I found a phone that seems to work in a medical x-ray. It was a nextel
phone that has been designated as "intrinsicly safe." Quite by accident I
was talking to Verizon customer service, and mentioned the problem. She said
that her family, and others (as they work in medical x-ray) have found that
Nextel phones that are designated "intrinsically safe" work! While she
didn't know what specfically made that phone work in those tough areas; they
(her family) have found it to be consistent. I'm not encouraging anybody to
go out and buy Nextel; but this was the first person who had experience and
said what had worked for them.
If in doubt; (and you are in such an environment) borrow an "intrinsicly
safe" designated phone from Nextel and try it; don't take my word for it;
but it might help you shorten your search dr

Signature
dr.news Better Price? (not better than you deserve, just more than you are
used to)
If I can help: dr.news@better-price.biz.delete-the-obvious or thru this
notes forum.
home of the better priced phone and service:
http://free.better-price.biz
"dr.news" <dr.news@better-price.biz.delete-the-obvious> wrote in message
news:...
>I called the person who asked me about this question in the first place.
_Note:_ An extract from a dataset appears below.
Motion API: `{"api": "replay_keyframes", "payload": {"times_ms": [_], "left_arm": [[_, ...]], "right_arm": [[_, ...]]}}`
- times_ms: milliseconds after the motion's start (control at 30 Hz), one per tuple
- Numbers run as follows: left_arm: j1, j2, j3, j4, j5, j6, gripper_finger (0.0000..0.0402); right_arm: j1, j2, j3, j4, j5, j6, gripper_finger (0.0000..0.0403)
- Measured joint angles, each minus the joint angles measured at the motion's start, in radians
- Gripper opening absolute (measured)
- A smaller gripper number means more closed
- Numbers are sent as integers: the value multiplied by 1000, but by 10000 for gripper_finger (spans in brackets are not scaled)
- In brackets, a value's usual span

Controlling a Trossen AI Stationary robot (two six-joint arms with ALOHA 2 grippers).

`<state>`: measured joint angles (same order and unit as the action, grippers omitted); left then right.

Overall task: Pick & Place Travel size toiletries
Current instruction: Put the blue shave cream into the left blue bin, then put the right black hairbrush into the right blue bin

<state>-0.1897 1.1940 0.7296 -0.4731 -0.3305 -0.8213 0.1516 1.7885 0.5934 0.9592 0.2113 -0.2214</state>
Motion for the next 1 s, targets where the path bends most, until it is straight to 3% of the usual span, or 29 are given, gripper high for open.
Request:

>His line has been disconnected. I never got to give him an answer, but
>best was for him to fwd his calls to the landline wired into the lead room.
>That will work all the time. Thanks for the dialogue... learned some. dr
>> [POSTED TO alt.cellular.cingular - REPLY ON USENET PLEASE]
>>
>> In <Xns968B8C83EA4A9w4csc@63.223.7.253> on Wed, 06 Jul 2005
>> 13:47:50 -0400,
>> Larry W4CSC <noone@home.com> wrote:
>>
>>>"Quick" <quick7135-news@NOSPAMyahoo.com> wrote in
>>>news:1120666642.656198@sj-nntpcache-3:
>>>
>>>> Aren't they made of carbon and capped with lead?
>>>
>>>Nope...solid lead. Drill a hole in one some time....
>>>
>>>Great conductors. Don't think so? Take a short piece of #000 welding
>>>cable and just short out the terminals and watch it melt the wire, if the
>>>battery's good. Takes 50-150 amps to crank the car...more in cold
>>>weather.
>>>
>>>If the lead had any appreciable resistance, it would melt the terminals
>>>and
>>>the inter-cell jumpers, also made of lead inside the plastic between
>>>cells.
>>>Lead melts at quite a low temperature...it's soft to start out with.
>>
>> <http://www.enviroliteracy.org/article.php/249.html>:
>>
>> Lead is a naturally-occurring chemical element that is toxic to humans.
>> Known as (Pb), lead's scientific name and symbol are derrived from the
>> Latin word plumbum meaning "liquid silver." A malleable, bluish-white
>> metal
>> with POOR ELECTRICAL CONDUCTIVITY ... [emphasis added]
>>
>> Because lead is such a poor conductor, in electrical applications it's
>> commonly alloyed with copper; i.e., that's not pure lead.
Richard Ness - 03 Sep 2005 20:16 GMT
All "intrinsically safe" means is that it's been certified for
operation around explosive atmospheres. In other words
it won't spark and cause an explosion. It has nothing to do
with how well the unit operated RF wise...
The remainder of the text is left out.